Home health care has been growing steadily for the past decade and shows no sign of slowing. A growing number of health care services are being provided in the home of the patient, including IV medications, enteral nutrition, injections, and wound care. There are many advantages to home health care: It is less expensive for the patient and third party payers (private insurance, Medicare), it is more comfortable and convenient for the patient, and it can have the same positive outcomes as a hospital or other medical facility. However, home health care does have disadvantages, including effective infection prevention. In today's post, we will look at four key issues in home health care infection control and prevention that will need to be resolved as we enter the future of home health care.
Today, there are upwards of 12,000 home health care agencies in the United States serving over 4.5 million patients any given year. A huge portion of those patients receive coverage through the Centers for Medicare and Medicaid Services, or CMS. Most of the agencies are for-profit companies providing a range of medical services in addition to home health care, including running skilled nursing facilities and long-term therapeutic and rehabilitation facilities. As these agencies increase their home health care footprint, they will need to focus on these four critical areas.
#1: Education and monitoring of non-healthcare-worker caregivers. Between visits, the patient in home treatment receives care from family or other members of their support system. In order for them to provide care that requires infection prevention protocols (giving injections, cleaning devices, wound care), these caregivers must all receive training and then be supported through monitoring, correcting, and reteaching. The use of telehealth offers an efficient opportunity to increase contact with caregivers, allowing medical staff to check in with a household and answer questions, observe a treatment, and provide additional training.
#2 Collect, analyze and use data. There is no national surveillance program for home health care as there is for medical facilities (NHSN). However, many agencies do attempt to collect data on infection rates, hand hygiene, and other critical infection prevention strategies. Often, however, agencies collect the data and then fail to analyze it quickly enough to make medical decisions (if they analyze it at all). Those that do analyze the data often fail to implement changes that reflect that data. A huge step towards correcting the data use issue is ensuring that each agency employ infection preventionists to guide and surveille. Today, clinical managers or other supervisors have infection prevention as just one of their many roles, and IP can often fall to the side as they attempt to manage immediate patient care issues. Dedicated IP professionals would ensure that data is collected and analyzed, and most importantly, could use that data to identify possible spikes or outbreaks before they become a crisis.

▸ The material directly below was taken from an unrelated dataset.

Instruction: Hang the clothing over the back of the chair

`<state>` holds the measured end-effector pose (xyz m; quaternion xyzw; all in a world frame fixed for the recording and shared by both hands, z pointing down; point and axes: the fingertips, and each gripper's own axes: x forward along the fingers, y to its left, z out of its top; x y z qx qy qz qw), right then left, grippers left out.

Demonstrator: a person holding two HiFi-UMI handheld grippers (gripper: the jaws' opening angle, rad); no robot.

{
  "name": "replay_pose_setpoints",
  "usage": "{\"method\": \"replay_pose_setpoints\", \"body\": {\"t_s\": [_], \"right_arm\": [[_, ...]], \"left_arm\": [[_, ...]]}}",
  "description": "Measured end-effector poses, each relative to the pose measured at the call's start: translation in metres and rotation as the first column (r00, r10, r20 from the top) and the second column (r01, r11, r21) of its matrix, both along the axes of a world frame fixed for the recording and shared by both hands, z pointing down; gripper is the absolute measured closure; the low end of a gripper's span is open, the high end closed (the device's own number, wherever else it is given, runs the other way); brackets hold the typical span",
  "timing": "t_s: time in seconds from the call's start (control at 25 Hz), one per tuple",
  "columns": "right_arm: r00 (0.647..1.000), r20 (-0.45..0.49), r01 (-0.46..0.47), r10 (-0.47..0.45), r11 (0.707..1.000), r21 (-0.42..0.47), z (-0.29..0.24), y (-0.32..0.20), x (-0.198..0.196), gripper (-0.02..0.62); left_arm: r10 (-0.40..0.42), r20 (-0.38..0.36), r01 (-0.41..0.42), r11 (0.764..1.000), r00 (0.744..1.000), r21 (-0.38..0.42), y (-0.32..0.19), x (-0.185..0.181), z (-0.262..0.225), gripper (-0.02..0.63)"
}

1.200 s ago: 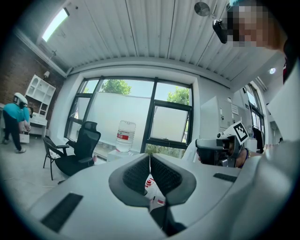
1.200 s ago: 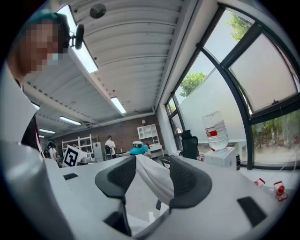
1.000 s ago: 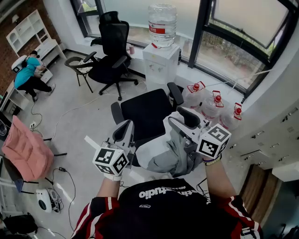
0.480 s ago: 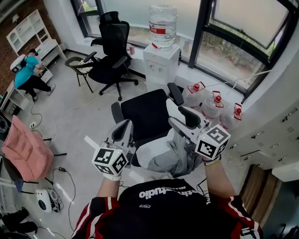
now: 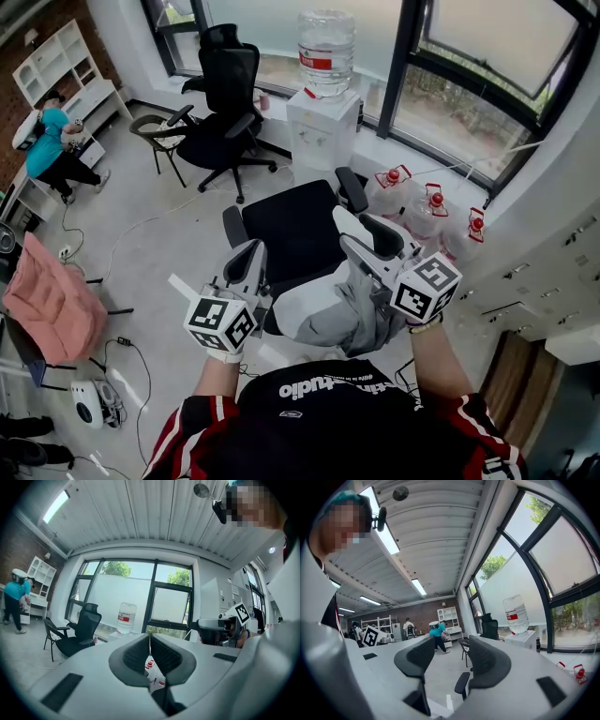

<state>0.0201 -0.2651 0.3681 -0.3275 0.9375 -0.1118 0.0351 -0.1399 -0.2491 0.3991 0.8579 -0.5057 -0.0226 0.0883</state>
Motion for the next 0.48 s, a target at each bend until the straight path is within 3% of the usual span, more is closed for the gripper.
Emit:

#3 Lack of consistent caregivers, both medical and personal. Home health care is experiencing a significant staff shortage just like the rest of the medical field. This means patients experience more turnover in their caregivers, or that they receive suboptimal care as their visiting practitioner juggles too many patients. As agencies struggle to hire enough medical staff, the visiting practitioners also struggle to help patients with inconsistent caregivers in their support system, including family and friends. If the patient lacks enough of a support system to provide care between visits, their outcomes are worse, and their risk of infection goes up. Solutions to this problem are larger than can be handled by any one entity, but home health care agencies must still have strategies in place for this inevitability, while scheduling more frequent visits for solitary patients might be necessary.
#4 Lack of infrastructure at the home. Many patients would rather receive care at home, but not all patients have a stable infrastructure to accommodate that help. If the home is in disrepair or utilities have been shut off, maintaining good hygiene is next to impossible without support. In the worst cases, the patient may require additional mobile infrastructure to help keep their environment as clean as possible. Mobile water tanks and air filtration would help, as would biocidal materials on mobile equipment such as patient bedrails, overbed tables, and IV poles. These investments would result in better patient outcomes, but also prevent expenditures on avoidable infections.
Home health care is about to become a much more regulated space. The 2020 Patient-Driven Groupings Model uses more clinical characteristics in order to favor VALUE over VOLUME, discouraging unnecessary care. This dovetails into the Home Health Value-Based Purchasing Model to be rolled out nationally in 2023. Both of these modernizations will place even more emphasis on reducing preventable infections, so home health care agencies need to start planning for that future today.